Fernando Savater escribe este domingo ¿Ciudadanos o santos? en defensa del Plan de Educación para la Paz arremetiendo contra los padres objetores a Educación para la Ciudadanía a quienes nos acusa de sostener «que la transmisión de los valores morales que atañen al civismo es competencia exclusiva de los padres». Llega, incluso, a aventurar que «quienes sostienen la competencia exclusiva de los padres en esta materia son quienes niegan con mayor vehemencia que las niñas puedan cubrirse con el ‘hiyab’ por obediencia a las creencias familiares o que niños de cinco o seis años puedan exhibirse con pegatinas a favor de los presos etarras que les han puesto en el babero sus papás». Pretende demostrar con esta supuesta contradicción la «irracionalidad» del planteamiento objetor.
A Savater le traiciona su vehemencia cuando caricaturiza al movimiento objetor. Y es que me extraña que tan fino moralista sea incapaz de distinguir el plano de las convicciones morales del plano de la actuación civil. Señor Savater: los padres objetores nunca hemos sostenido, como afirma usted, que seamos los únicos transmisores de los valores morales que atañen al civismo. Mantenemos, eso sí (y en este punto la Constitución nos ampara), que somos quienes determinan la orientación moral inicial de nuestros hijos y quienes escogemos los medios y personas que nos ayuden en tan grave deber. Y precisamente porque pedimos el respeto a determinar la formación moral de nuestros hijos, respetamos el protagonismo de todos los padres en la formación moral de sus hijos. Sean estos musulmanes, abertzales o agnósticos. Eso sí: no mezclemos el ‘hiyab’ con la apología del terrorismo, delito tipificado en el código penal.

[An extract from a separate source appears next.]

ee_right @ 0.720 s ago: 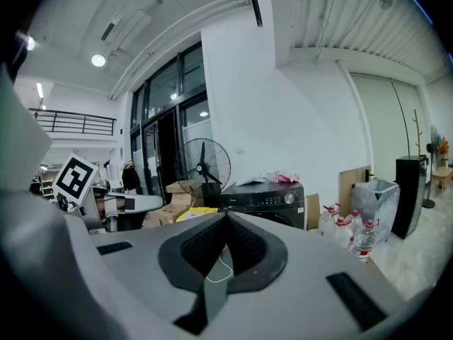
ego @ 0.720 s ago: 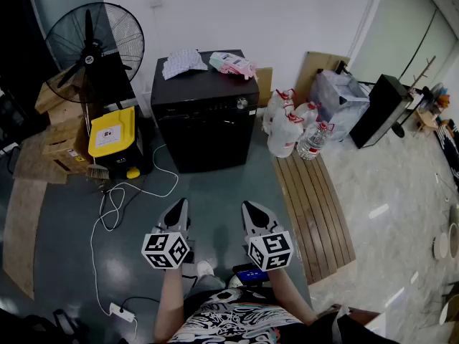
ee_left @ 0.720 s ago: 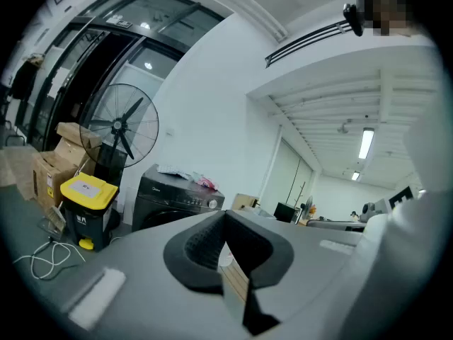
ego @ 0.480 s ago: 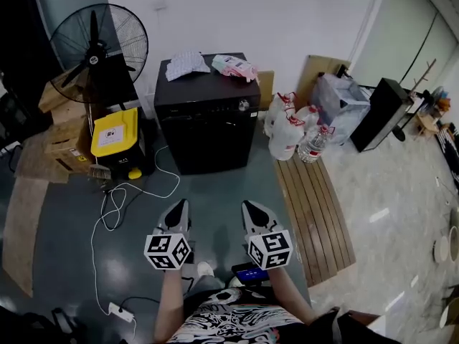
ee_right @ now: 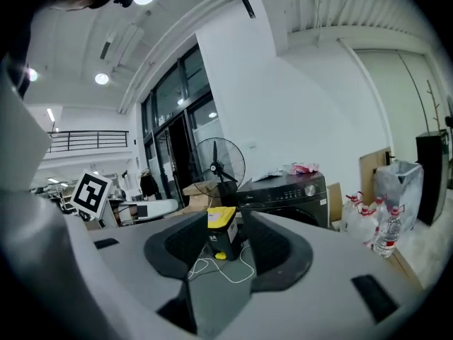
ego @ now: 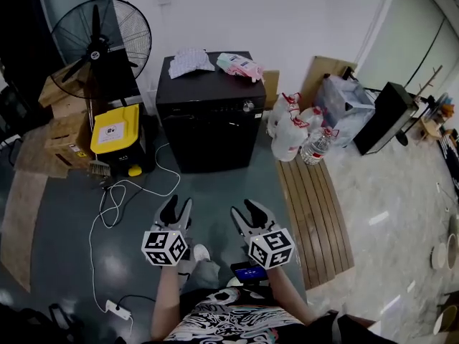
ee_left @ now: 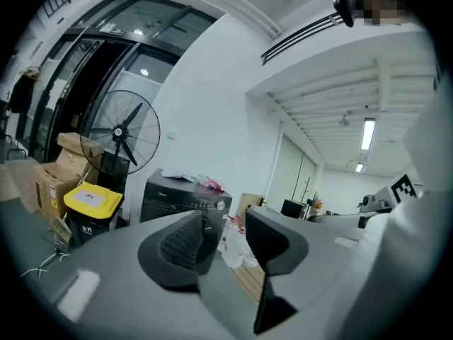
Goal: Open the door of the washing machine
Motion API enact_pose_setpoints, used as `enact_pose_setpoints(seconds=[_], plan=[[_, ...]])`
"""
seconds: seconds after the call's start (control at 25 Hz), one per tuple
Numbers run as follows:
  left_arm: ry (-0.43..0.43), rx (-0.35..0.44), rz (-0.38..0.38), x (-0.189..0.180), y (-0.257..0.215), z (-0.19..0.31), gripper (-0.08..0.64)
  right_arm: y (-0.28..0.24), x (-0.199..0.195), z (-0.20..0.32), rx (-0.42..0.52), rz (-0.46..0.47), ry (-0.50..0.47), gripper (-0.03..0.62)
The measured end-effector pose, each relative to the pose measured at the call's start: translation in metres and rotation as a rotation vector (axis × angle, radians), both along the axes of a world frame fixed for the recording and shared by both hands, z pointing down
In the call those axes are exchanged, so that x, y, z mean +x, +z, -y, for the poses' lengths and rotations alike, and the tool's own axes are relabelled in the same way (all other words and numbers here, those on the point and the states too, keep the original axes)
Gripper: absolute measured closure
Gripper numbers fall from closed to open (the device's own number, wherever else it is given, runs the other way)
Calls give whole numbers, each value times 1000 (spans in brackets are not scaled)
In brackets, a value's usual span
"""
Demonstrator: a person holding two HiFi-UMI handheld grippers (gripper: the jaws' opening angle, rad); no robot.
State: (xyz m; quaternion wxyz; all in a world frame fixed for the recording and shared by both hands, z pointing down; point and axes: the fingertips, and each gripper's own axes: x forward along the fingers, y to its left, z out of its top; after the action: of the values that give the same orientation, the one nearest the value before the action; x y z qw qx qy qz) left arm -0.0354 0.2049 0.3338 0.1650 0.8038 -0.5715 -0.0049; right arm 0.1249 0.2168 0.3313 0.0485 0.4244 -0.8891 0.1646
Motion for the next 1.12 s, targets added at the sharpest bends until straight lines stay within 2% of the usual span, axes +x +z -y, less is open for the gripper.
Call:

El ámbito donde se puede y se debe trabajar desde el Estado para mejorar la convivencia, señor Savater, no es el moral, que es patrimonio de cada persona y debe estar libre del intervencionismo estatal, por muy bienintencionado que este sea (de momento, porque las elecciones posibilitan cambios de gobierno). Para mantener la paz y avanzar en la convivencia basta con establecer leyes justas que la promuevan y hacerlas cumplir sin titubeos ni cálculo político. Ya nos ocupamos los padres de enseñar, con la palabra y con el ejemplo, no sólo que matar o coaccionar es inmoral, sino que es deber de toda persona contribuir a la mejora social, al bien común y a una paz duradera.

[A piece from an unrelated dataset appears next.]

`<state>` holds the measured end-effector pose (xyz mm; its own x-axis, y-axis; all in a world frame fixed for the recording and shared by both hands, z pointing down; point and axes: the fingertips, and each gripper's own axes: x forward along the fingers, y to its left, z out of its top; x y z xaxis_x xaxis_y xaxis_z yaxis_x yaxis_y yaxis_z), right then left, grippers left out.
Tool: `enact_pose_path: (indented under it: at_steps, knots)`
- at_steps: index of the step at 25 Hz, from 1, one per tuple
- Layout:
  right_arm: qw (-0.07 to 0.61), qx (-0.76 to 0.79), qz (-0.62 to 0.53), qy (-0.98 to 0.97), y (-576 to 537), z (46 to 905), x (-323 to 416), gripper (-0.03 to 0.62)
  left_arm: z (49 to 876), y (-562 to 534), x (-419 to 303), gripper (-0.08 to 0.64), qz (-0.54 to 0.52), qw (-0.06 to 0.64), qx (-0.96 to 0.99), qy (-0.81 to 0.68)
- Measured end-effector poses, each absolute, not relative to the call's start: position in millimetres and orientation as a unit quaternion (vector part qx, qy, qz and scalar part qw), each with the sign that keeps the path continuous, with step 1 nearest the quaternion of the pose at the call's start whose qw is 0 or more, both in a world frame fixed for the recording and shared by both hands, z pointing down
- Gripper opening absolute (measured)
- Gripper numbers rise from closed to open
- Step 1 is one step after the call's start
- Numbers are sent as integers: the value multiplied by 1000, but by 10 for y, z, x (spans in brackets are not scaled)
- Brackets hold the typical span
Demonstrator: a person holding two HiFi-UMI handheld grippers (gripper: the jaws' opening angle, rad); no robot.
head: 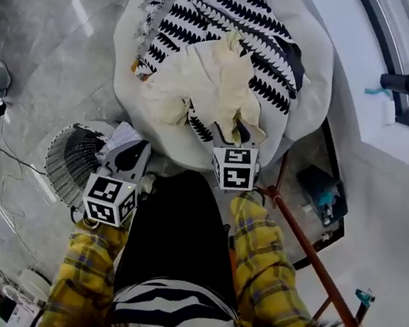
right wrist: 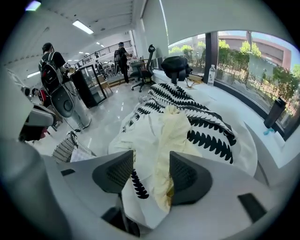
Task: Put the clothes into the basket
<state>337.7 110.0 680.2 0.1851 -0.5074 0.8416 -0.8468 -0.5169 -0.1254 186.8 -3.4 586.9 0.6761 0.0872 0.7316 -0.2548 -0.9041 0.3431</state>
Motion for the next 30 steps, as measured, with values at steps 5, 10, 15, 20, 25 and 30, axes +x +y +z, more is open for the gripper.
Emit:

Del mismo modo que el Estado no necesita imponer una formación moral determinada para evitar los robos, sino aplicar a los ladrones el código penal, no es competencia estatal «educar a muchos niños contra los valores de sus padres» para garantizar la paz. Es verdad que en el País Vasco «cierta violencia política -el terrorismo- ha encontrado justificadores entre los adultos encargados de formar a los jóvenes». Pero no es menos cierto que hace unas décadas hemos acordado dejar de encarcelar a la gente por lo que piensa y limitarnos a detenerla cuando conculca mediante hechos probados las leyes establecidas. ¿Quién es el Estado para entrar a juzgar las conciencias? Juzgue los hechos y castigue los delitos, que para eso nos hemos dotado de un Estado de Derecho.

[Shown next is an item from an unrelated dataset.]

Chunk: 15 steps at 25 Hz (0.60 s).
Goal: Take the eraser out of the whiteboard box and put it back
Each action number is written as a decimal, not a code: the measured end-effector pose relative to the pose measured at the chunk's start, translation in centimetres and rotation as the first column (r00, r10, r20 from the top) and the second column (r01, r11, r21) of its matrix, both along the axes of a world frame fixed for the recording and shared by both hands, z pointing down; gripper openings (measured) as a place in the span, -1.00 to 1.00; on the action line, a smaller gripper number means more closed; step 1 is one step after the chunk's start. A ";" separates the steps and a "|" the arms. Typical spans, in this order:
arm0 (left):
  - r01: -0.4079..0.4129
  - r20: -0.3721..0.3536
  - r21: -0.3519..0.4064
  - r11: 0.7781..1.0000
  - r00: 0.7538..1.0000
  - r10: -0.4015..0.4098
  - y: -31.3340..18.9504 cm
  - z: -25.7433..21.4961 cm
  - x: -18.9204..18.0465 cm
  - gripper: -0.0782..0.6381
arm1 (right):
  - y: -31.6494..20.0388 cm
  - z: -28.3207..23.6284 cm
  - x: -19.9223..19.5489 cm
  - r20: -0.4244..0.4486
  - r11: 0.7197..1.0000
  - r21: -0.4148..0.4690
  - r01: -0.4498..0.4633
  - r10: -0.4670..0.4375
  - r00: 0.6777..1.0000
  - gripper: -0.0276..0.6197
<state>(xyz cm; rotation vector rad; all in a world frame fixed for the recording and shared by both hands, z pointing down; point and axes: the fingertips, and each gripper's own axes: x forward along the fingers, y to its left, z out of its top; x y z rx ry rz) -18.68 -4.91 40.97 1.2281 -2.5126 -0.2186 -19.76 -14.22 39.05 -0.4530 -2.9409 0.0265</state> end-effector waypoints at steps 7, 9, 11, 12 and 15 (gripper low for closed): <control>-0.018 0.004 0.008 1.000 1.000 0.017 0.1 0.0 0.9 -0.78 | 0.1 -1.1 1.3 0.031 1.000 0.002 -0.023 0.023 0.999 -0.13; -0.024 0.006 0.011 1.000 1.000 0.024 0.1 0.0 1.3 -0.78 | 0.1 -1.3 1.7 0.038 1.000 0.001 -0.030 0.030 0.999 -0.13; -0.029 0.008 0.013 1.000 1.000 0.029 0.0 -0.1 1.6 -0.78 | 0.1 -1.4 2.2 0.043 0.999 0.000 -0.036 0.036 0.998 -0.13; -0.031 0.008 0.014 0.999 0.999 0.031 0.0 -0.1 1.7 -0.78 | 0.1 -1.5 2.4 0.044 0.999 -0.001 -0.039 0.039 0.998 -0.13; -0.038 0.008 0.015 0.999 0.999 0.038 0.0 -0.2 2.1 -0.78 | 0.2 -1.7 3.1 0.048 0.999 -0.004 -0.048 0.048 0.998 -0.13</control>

No es Savater el primer intelectual que acaba abocado al platonismo educativo y pretende erradicar el mal social estableciendo una moral pública de Estado que sustituya a las concepciones morales civiles, sostenidas por familias y religiones. El problema no es sólo que dicho planteamiento cercena la libertad individual en su dimensión más intima: la de las creencias y valores. El problema de los planteamientos pedagogistas es que parecen desconocer, a estas alturas de la historia, que las personas no siempre actuamos de acuerdo a lo que creemos recto o justo: a menudo nos dejamos llevar por las pasiones, la comodidad, la ley del mínimo esfuerzo o cualquier otra circunstancia presente en la compleja naturaleza humana. Limítese el Estado a velar por la justicia y deje a la sociedad civil escoger y desarrollar sus principios morales. Que el mal pensado no hace daño y siempre está a tiempo de reconducirse por medio del debate y como consecuencia del desarrollo de la sociedad. Y es que una convivencia sin libertad no merece llevar ese nombre. Ya lo hemos experimentado en los campos de concentración. No volvamos a repetir los errores.